#### Your objective:
Find every line in the records that holds the string "robot". Copy each one.

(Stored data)
= Beginning of Section =
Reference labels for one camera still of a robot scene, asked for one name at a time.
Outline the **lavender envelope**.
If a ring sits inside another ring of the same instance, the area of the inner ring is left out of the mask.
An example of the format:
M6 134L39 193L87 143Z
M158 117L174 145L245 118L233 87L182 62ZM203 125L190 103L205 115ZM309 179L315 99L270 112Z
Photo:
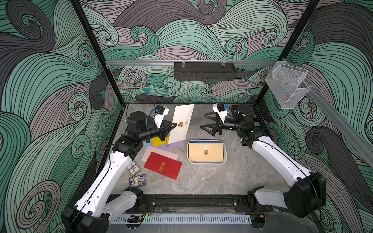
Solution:
M168 143L163 144L163 145L157 146L156 148L161 149L161 150L170 150L170 149L177 148L177 147L183 147L183 145L184 145L184 142L179 141L179 142L175 142L171 144L168 144Z

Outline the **white plastic storage box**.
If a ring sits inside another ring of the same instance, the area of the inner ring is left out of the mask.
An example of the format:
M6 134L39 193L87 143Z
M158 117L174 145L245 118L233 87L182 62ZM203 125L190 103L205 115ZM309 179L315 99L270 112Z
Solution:
M226 146L220 140L194 139L187 145L187 159L196 165L223 165L227 161Z

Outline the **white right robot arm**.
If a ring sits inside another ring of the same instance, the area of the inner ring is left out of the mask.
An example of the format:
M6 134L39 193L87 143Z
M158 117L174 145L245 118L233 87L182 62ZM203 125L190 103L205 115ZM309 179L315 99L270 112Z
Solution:
M320 211L326 205L325 177L301 166L276 146L266 128L261 125L263 119L257 108L217 103L204 116L213 123L201 125L201 129L212 136L221 135L223 130L236 132L241 144L266 159L289 186L287 191L266 190L263 186L250 190L250 209L269 205L289 210L295 216L303 218Z

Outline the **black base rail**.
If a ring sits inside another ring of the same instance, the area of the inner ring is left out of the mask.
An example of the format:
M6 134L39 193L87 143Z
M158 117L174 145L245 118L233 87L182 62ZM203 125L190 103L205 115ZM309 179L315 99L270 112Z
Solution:
M292 212L306 211L311 208L314 201L311 197L302 195L292 195L281 193L280 202L272 203L271 200L264 200L264 191L255 193L249 192L247 195L160 195L142 194L133 207L125 207L123 212L143 213L145 211L155 211L161 208L172 207L232 207L236 212L253 212L258 209L269 209L272 207L285 208Z

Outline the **cream white envelope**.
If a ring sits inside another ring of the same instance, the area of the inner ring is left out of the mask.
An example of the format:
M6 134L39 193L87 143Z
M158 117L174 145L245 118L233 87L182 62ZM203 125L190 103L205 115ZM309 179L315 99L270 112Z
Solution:
M176 127L170 132L169 144L184 141L186 139L194 106L194 104L189 104L175 107L173 123L176 123Z

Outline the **yellow envelope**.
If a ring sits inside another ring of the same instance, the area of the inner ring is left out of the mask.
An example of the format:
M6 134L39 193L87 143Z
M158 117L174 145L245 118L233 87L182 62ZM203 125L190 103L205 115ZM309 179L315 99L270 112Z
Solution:
M169 142L169 136L165 137L165 139L162 141L160 137L154 137L151 139L153 147L159 147L168 144Z

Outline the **clear acrylic wall bin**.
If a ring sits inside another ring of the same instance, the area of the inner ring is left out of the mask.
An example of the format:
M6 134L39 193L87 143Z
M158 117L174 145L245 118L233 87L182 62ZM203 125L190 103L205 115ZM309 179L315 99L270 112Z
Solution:
M282 109L292 109L310 91L304 83L308 71L277 61L265 82Z

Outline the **tan kraft envelope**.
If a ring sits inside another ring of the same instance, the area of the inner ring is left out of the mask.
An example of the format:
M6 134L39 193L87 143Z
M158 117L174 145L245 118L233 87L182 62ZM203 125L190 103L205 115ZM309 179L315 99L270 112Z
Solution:
M223 162L222 143L192 143L188 146L189 160L195 163Z

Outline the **black wall shelf tray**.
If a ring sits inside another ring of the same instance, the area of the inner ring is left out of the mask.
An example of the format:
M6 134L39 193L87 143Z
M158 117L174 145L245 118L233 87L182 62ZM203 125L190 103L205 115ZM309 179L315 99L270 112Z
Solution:
M175 62L173 76L178 81L232 81L237 70L227 62Z

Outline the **light blue envelope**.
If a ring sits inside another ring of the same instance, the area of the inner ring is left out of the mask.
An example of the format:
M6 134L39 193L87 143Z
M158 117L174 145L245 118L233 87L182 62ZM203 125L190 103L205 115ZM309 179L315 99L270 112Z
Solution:
M144 145L145 147L148 147L148 146L152 146L153 143L152 143L151 140L146 140L146 141L143 141L143 145Z

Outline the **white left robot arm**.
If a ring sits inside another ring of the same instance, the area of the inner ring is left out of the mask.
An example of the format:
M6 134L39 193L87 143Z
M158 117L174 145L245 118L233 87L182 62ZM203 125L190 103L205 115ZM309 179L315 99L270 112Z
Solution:
M165 120L165 116L166 113L151 117L136 111L127 118L126 131L115 142L103 170L76 204L63 210L61 218L68 233L105 233L121 214L142 206L142 191L134 187L128 187L110 202L108 198L142 149L143 142L154 137L165 140L177 127L177 123Z

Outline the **red envelope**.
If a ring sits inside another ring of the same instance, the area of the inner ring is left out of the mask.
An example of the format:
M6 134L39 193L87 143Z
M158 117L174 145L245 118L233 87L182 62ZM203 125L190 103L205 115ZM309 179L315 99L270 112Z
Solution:
M151 152L144 168L176 180L181 170L182 162Z

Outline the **pink envelope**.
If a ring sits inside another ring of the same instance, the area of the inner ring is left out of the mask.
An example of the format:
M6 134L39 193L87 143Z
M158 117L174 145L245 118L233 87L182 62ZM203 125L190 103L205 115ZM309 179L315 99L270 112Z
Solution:
M172 153L172 152L169 152L169 151L166 151L166 150L161 150L161 149L158 149L158 148L155 148L155 147L148 146L144 155L143 155L143 157L142 157L142 159L141 159L141 161L146 162L152 152L160 154L160 155L168 157L168 158L171 158L173 160L177 160L178 156L179 156L175 153Z

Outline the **blue playing card box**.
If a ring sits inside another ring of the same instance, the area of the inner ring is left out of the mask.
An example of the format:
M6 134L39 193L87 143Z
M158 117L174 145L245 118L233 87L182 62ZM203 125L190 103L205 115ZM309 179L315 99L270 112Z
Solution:
M147 182L146 182L145 174L129 178L130 187L142 187L142 186L145 186L146 184Z

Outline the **framed card box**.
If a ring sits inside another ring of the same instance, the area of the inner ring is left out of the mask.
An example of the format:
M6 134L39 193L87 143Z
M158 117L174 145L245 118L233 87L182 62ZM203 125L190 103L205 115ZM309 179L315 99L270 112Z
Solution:
M132 177L136 176L141 171L140 167L134 161L127 167L127 170Z

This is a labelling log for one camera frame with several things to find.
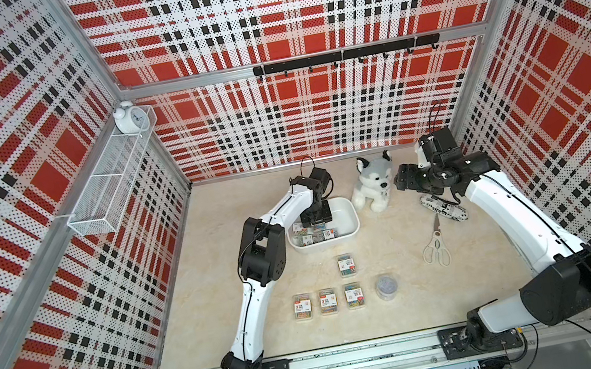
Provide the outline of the white plastic storage box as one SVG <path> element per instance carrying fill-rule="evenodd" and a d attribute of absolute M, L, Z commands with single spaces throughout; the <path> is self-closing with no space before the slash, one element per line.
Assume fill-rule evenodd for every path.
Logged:
<path fill-rule="evenodd" d="M 327 229 L 336 229 L 339 237 L 331 239 L 330 241 L 322 240 L 318 243 L 309 246 L 302 246 L 300 235 L 294 235 L 293 228 L 287 231 L 287 240 L 295 251 L 301 254 L 314 254 L 318 251 L 324 251 L 331 247 L 336 247 L 342 243 L 347 243 L 355 239 L 360 230 L 361 221 L 354 209 L 354 205 L 349 199 L 343 197 L 334 197 L 328 201 L 333 220 L 327 223 Z"/>

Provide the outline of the square paper clip box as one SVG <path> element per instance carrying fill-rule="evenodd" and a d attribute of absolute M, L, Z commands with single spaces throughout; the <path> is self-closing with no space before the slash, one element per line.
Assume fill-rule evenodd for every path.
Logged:
<path fill-rule="evenodd" d="M 361 308 L 364 308 L 364 306 L 366 305 L 366 301 L 364 296 L 364 290 L 361 287 L 360 283 L 356 282 L 346 284 L 346 286 L 344 286 L 343 289 L 348 309 L 360 310 Z"/>

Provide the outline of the round clear paper clip jar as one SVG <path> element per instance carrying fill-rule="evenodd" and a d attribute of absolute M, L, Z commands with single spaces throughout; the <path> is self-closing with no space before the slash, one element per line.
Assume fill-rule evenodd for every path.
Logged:
<path fill-rule="evenodd" d="M 375 282 L 375 291 L 382 300 L 390 302 L 398 293 L 398 281 L 391 275 L 378 276 Z"/>

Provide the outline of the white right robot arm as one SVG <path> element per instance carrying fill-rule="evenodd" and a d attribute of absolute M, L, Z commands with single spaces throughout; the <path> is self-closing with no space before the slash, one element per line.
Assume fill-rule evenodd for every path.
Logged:
<path fill-rule="evenodd" d="M 516 327 L 555 326 L 591 308 L 591 243 L 555 223 L 485 152 L 464 154 L 448 128 L 419 140 L 420 164 L 399 166 L 394 186 L 441 196 L 449 190 L 482 209 L 533 273 L 513 296 L 472 309 L 467 335 L 481 346 Z"/>

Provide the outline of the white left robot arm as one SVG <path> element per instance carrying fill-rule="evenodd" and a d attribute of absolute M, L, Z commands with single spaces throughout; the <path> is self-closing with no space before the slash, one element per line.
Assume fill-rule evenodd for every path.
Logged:
<path fill-rule="evenodd" d="M 221 369 L 262 369 L 264 329 L 273 287 L 287 264 L 287 230 L 296 221 L 331 222 L 331 174 L 313 167 L 289 181 L 287 194 L 261 218 L 246 219 L 237 256 L 243 299 L 234 343 Z"/>

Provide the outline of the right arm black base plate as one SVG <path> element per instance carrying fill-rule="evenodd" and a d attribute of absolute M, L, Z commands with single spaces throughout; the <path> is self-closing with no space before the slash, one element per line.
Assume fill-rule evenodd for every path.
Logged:
<path fill-rule="evenodd" d="M 448 360 L 520 349 L 525 346 L 525 342 L 517 331 L 491 333 L 470 324 L 439 330 L 438 339 Z"/>
= End of Section =
#### Result:
Reference labels for one camera still of a robot scene, asked for one name at a time.
Outline the **white right robot arm**.
Outline the **white left robot arm**.
Provide the outline of the white right robot arm as one SVG <path> element per instance carrying fill-rule="evenodd" and a d attribute of absolute M, L, Z commands with single spaces throughout; the <path> is self-closing with no space before the slash, one element per line.
Provide the outline of the white left robot arm as one SVG <path> element per instance carrying fill-rule="evenodd" and a d attribute of absolute M, L, Z commands with single spaces throughout; the <path> is self-closing with no space before the slash, one element per line.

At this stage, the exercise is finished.